§ **RECORD EXTRACTS**:
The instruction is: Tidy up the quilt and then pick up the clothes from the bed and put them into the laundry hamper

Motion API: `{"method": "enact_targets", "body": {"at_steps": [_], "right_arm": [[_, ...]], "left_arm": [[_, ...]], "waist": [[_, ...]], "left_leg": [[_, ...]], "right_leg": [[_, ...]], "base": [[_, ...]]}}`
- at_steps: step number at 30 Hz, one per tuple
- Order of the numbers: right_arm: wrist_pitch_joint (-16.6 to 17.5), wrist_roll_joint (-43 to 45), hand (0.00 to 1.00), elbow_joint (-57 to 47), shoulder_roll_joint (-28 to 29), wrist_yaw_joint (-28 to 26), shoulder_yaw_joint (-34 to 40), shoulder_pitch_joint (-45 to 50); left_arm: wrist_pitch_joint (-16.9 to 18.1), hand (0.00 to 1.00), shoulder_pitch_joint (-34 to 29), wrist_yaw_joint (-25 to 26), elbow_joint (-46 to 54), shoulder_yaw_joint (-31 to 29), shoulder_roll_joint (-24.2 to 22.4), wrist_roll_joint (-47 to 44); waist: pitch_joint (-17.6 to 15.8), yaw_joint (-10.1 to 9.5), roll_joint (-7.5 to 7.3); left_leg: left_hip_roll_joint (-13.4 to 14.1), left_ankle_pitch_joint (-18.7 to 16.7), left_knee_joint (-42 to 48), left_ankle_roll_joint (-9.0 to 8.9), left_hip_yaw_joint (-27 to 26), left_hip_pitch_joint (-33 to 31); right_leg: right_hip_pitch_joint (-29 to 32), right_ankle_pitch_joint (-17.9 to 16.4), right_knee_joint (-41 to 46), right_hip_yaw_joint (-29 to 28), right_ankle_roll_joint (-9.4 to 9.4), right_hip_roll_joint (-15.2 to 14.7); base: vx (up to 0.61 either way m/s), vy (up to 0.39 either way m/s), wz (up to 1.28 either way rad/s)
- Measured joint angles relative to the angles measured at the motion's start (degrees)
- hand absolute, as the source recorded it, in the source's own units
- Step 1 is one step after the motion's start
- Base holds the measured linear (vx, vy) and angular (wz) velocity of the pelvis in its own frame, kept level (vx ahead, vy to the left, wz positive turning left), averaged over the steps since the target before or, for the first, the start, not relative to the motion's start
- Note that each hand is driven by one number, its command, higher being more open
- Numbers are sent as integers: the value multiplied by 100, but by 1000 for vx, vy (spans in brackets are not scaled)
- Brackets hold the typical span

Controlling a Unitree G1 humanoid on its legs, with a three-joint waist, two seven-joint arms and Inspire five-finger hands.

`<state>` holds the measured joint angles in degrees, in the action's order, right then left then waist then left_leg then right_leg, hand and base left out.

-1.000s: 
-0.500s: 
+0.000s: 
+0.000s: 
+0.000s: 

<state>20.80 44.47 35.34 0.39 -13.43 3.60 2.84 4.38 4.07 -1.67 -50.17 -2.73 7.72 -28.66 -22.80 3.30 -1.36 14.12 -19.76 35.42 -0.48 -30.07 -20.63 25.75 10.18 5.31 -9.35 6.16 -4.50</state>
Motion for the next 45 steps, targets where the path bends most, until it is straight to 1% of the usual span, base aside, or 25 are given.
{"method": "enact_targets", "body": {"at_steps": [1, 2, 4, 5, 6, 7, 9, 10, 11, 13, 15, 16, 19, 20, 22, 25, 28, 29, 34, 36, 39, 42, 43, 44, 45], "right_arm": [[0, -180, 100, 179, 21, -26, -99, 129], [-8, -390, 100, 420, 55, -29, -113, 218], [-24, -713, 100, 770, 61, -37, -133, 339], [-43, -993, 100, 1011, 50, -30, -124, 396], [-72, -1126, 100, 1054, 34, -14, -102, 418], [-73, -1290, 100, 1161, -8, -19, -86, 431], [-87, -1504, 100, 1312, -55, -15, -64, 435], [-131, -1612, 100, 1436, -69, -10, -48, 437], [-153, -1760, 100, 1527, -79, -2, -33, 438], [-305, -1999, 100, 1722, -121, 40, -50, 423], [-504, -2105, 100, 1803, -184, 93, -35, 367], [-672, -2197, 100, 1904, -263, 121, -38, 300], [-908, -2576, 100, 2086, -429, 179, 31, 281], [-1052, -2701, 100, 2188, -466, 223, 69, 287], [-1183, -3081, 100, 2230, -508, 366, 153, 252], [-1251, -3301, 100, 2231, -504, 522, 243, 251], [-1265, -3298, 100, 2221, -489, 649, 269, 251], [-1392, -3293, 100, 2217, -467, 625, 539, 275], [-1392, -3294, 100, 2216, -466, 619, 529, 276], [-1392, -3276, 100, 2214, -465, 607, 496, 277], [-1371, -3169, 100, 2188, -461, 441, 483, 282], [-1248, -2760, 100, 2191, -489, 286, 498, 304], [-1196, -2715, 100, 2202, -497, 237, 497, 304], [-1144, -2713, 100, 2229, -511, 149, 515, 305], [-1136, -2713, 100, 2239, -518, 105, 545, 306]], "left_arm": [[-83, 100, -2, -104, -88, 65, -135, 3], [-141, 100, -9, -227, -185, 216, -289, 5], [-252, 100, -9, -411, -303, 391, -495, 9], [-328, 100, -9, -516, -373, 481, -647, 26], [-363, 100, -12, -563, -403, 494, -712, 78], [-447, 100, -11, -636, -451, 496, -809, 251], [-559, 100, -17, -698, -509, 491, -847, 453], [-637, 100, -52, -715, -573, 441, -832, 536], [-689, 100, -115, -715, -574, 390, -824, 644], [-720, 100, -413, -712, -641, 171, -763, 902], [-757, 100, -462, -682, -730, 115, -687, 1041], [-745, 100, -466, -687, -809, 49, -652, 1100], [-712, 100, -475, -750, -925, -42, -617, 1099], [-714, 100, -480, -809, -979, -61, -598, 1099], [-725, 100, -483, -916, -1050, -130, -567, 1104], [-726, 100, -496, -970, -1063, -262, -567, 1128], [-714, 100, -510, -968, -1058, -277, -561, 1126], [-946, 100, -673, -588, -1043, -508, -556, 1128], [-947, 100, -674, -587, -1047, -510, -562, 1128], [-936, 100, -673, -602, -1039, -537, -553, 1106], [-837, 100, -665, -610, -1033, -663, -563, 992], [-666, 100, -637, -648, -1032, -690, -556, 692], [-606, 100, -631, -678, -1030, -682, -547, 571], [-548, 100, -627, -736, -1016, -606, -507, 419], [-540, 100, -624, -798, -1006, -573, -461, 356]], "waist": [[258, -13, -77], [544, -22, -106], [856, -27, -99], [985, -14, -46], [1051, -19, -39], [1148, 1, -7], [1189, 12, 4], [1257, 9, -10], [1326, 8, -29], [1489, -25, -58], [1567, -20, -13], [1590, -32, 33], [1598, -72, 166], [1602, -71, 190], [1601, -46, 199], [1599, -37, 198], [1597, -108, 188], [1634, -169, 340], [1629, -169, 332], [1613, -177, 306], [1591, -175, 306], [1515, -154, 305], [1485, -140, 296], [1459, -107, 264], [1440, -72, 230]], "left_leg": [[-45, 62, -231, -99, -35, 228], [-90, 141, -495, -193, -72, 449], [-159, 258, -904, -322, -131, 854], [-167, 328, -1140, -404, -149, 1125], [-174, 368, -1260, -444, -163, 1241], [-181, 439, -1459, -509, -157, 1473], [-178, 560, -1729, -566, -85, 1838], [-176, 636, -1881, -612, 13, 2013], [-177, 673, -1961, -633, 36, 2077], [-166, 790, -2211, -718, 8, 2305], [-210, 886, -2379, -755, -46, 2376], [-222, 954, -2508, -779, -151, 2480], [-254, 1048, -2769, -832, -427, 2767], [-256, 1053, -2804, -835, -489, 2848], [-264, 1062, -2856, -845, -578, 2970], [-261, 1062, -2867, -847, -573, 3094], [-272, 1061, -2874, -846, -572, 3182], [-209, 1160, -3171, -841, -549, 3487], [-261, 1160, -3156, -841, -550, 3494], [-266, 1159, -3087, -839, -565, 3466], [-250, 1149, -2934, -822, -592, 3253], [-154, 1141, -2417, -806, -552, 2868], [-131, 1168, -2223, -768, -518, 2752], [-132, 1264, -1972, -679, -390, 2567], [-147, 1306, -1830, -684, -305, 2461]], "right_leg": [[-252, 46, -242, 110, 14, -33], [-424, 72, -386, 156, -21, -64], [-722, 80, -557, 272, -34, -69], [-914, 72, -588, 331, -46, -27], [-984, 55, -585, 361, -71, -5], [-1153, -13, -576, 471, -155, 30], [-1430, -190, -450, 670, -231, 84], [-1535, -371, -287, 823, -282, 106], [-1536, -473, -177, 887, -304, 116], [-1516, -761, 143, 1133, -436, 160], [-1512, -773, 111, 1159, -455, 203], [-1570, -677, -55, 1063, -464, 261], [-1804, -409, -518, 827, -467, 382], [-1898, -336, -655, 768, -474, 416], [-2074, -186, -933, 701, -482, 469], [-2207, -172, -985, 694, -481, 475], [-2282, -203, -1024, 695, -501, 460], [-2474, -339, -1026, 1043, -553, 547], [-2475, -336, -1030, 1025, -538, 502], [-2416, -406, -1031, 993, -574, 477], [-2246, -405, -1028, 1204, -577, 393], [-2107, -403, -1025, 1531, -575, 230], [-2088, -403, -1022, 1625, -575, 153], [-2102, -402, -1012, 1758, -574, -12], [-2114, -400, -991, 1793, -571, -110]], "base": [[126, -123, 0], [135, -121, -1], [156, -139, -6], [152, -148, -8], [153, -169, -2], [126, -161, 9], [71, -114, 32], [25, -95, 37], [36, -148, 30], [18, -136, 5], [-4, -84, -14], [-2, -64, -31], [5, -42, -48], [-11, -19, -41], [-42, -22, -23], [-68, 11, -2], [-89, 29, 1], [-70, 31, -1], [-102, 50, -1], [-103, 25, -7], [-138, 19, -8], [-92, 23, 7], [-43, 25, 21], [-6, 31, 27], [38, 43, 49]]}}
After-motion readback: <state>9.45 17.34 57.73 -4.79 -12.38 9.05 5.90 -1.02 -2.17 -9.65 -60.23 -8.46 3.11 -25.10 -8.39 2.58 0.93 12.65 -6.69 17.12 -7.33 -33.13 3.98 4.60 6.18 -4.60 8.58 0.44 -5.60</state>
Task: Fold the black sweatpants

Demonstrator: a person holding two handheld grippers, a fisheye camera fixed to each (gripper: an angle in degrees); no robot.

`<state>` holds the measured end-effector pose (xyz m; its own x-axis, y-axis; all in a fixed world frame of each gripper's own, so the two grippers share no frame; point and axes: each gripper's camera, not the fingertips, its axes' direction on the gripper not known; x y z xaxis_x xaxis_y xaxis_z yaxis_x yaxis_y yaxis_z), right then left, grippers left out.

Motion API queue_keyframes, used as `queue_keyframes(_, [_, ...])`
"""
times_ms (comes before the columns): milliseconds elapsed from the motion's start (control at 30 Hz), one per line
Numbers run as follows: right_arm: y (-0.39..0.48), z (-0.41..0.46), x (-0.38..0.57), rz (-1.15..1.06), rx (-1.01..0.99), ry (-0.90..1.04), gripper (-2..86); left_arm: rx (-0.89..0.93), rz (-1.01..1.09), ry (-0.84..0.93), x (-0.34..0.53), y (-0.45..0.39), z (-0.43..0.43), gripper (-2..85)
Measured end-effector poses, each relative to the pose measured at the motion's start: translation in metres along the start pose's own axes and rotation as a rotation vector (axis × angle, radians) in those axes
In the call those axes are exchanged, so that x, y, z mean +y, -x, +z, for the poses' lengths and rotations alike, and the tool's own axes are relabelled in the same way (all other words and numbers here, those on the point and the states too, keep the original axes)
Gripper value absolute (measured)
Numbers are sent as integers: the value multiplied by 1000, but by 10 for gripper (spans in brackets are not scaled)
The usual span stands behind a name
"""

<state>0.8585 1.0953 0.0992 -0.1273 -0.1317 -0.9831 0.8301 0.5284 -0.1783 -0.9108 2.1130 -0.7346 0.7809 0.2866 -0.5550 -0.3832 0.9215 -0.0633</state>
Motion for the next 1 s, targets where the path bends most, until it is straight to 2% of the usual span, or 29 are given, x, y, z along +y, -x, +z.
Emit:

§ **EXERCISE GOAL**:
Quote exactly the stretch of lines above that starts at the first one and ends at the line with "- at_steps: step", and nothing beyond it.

§ **YOUR SOLUTION**:
The instruction is: Tidy up the quilt and then pick up the clothes from the bed and put them into the laundry hamper

Motion API: `{"method": "enact_targets", "body": {"at_steps": [_], "right_arm": [[_, ...]], "left_arm": [[_, ...]], "waist": [[_, ...]], "left_leg": [[_, ...]], "right_leg": [[_, ...]], "base": [[_, ...]]}}`
- at_steps: step number at 30 Hz, one per tuple

That is the complete output.